# My Xtrail wont start



## charliedog35 (Dec 29, 2013)

x trail bad starting 
Nissan X trail T 30 Diesel 2.2 2003
Bought this car 10 weeks ago I knew it had faults mainly Bodywork and a rear wheel bearing It seemed to run well and started ok. Bearing and bodywork done I changed the oil & filters inc' fuel. The car will not start without a lot of winding and help from jump leads and a running vehicle. when warm it starts fairly readily. cold start system seemed the obvious but checks, out glow plugs and relay. So I sent it to Nissan in Manchester to check on the computer, They also checked the abs & 4x4 system because the lights are on. !!!! no faults reported on the abs. The engine test was also inconclusive but the crank & cam position sensors were giving intermittent readings (what ever that means) I replaced both sensors to no avail. The only other pearl of wisdom my £100 got was that the timing chain may be stretched (not noisy) and runs when hot, they were obviously not interested in my old x trail !
The latest bit of information is that the engine starts up with a squirt of easy start. I have checked the injector pulse on cranking & there is none, so when I turn the key there is no fuel being injected. A squirt of easy start provides the required fuel upon which to start then, when I release the key the injector pulse resumes & the engine keeps running. The question is why? Can anyone help?


----------



## Snowyfox (Jan 21, 2014)

I would recommend you get your self Nissan Datascan II and VAG dumb OBDII connector which you can use on a laptop or Car Gauge Pro for Android and a ELM327 of that well known auction site. It helps with codes on pre 2004 diesel. I take it you have a download or copy of the ESM.
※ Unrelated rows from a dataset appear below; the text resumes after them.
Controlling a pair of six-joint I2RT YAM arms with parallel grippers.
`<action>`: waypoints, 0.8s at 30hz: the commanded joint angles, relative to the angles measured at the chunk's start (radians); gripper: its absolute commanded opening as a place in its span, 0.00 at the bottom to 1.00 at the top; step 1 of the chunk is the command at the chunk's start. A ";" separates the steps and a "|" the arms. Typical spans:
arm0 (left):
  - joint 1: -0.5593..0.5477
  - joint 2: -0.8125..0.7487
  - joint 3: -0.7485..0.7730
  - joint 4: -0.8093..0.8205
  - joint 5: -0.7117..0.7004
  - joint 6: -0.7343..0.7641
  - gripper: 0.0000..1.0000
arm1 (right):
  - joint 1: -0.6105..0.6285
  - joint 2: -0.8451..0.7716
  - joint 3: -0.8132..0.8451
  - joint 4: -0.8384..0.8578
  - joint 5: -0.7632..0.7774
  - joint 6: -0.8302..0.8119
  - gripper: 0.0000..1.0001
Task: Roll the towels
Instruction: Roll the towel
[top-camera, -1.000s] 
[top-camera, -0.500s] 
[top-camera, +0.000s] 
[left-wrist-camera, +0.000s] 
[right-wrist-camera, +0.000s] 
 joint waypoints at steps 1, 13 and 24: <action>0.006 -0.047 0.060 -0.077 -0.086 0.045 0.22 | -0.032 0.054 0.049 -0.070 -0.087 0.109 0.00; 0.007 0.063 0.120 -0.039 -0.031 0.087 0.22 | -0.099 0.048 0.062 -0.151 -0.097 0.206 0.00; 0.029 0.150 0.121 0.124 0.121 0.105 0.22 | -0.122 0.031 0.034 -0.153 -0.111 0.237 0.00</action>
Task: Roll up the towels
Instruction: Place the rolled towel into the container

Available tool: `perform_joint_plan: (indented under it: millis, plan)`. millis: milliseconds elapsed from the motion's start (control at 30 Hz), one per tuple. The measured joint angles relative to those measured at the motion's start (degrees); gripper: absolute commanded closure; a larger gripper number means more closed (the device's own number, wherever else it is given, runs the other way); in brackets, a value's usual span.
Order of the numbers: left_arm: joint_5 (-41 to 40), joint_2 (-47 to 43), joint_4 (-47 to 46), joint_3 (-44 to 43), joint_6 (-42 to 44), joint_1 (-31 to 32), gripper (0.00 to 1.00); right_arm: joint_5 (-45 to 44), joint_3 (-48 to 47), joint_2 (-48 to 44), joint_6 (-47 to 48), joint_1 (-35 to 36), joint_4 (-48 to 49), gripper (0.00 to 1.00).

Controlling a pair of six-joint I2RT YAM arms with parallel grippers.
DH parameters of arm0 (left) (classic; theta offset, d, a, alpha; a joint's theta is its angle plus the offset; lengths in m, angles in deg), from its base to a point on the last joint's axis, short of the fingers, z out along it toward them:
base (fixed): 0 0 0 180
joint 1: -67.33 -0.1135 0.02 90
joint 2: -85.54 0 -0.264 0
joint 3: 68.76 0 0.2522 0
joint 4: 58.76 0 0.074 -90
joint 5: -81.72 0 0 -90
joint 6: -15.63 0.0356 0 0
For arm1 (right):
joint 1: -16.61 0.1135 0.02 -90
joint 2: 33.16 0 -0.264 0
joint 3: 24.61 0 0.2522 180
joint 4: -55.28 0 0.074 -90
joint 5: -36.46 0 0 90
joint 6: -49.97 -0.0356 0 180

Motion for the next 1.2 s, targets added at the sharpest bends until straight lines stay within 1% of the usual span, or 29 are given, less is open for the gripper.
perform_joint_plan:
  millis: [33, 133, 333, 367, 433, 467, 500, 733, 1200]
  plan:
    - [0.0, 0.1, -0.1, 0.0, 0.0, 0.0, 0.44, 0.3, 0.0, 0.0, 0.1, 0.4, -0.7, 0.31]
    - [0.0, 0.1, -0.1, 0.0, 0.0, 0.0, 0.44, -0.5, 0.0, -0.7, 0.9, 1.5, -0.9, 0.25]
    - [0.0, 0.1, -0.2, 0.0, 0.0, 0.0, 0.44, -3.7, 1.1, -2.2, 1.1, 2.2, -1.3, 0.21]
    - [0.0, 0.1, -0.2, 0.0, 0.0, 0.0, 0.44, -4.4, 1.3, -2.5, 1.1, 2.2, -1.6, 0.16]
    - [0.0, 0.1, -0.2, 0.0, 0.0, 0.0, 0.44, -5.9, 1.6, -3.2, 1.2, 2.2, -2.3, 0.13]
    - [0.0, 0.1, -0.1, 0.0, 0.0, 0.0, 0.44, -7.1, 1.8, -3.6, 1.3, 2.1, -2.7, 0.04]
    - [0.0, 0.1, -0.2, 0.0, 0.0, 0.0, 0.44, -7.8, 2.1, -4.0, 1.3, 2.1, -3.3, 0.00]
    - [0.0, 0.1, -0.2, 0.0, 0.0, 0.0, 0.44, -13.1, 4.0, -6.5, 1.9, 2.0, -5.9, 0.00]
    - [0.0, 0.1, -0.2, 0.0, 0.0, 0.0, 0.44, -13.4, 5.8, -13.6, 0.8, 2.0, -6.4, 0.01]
Check fuel filter has fuel coming to it, and see if it coming out the bottom of filter, then engine side. Get a FRAM or Nissan genuine filter, do not bother with cheap one, even PartCo and ECP known to give problems. Wear safety glasses, etc. Also check suction control valve, which is a common problem.


----------



## charliedog35 (Dec 29, 2013)

Fram filter fitted, got an elm327 with glendan engine pro on my laptop but no fault codes. No fault codes with Nissan dealer OBD gear. Sent it to an auto electrition pal to play with see if he can figure out where the injector pulse goes on cranking.
If he finds the fault I will let you know.


----------



## Snowyfox (Jan 21, 2014)

Interested your Gendan Pro is reading the 2003, is it a ETi or DCi engine, different ECUs ? 

SCV may not show up as a fault code, though I would have though it should.

Have you checked the throttle ? It is fly by wire and a known issue, causes all sorts of problems, usually dirty and can be cleaned with electronic contact cleaner. Check the voltage using Gendan if it can read it, if not my previous two suggestions can.

Have at look here, it may help UK Nissan X-Trail Owners Forum ? View topic - T30 2.2 losing revs


----------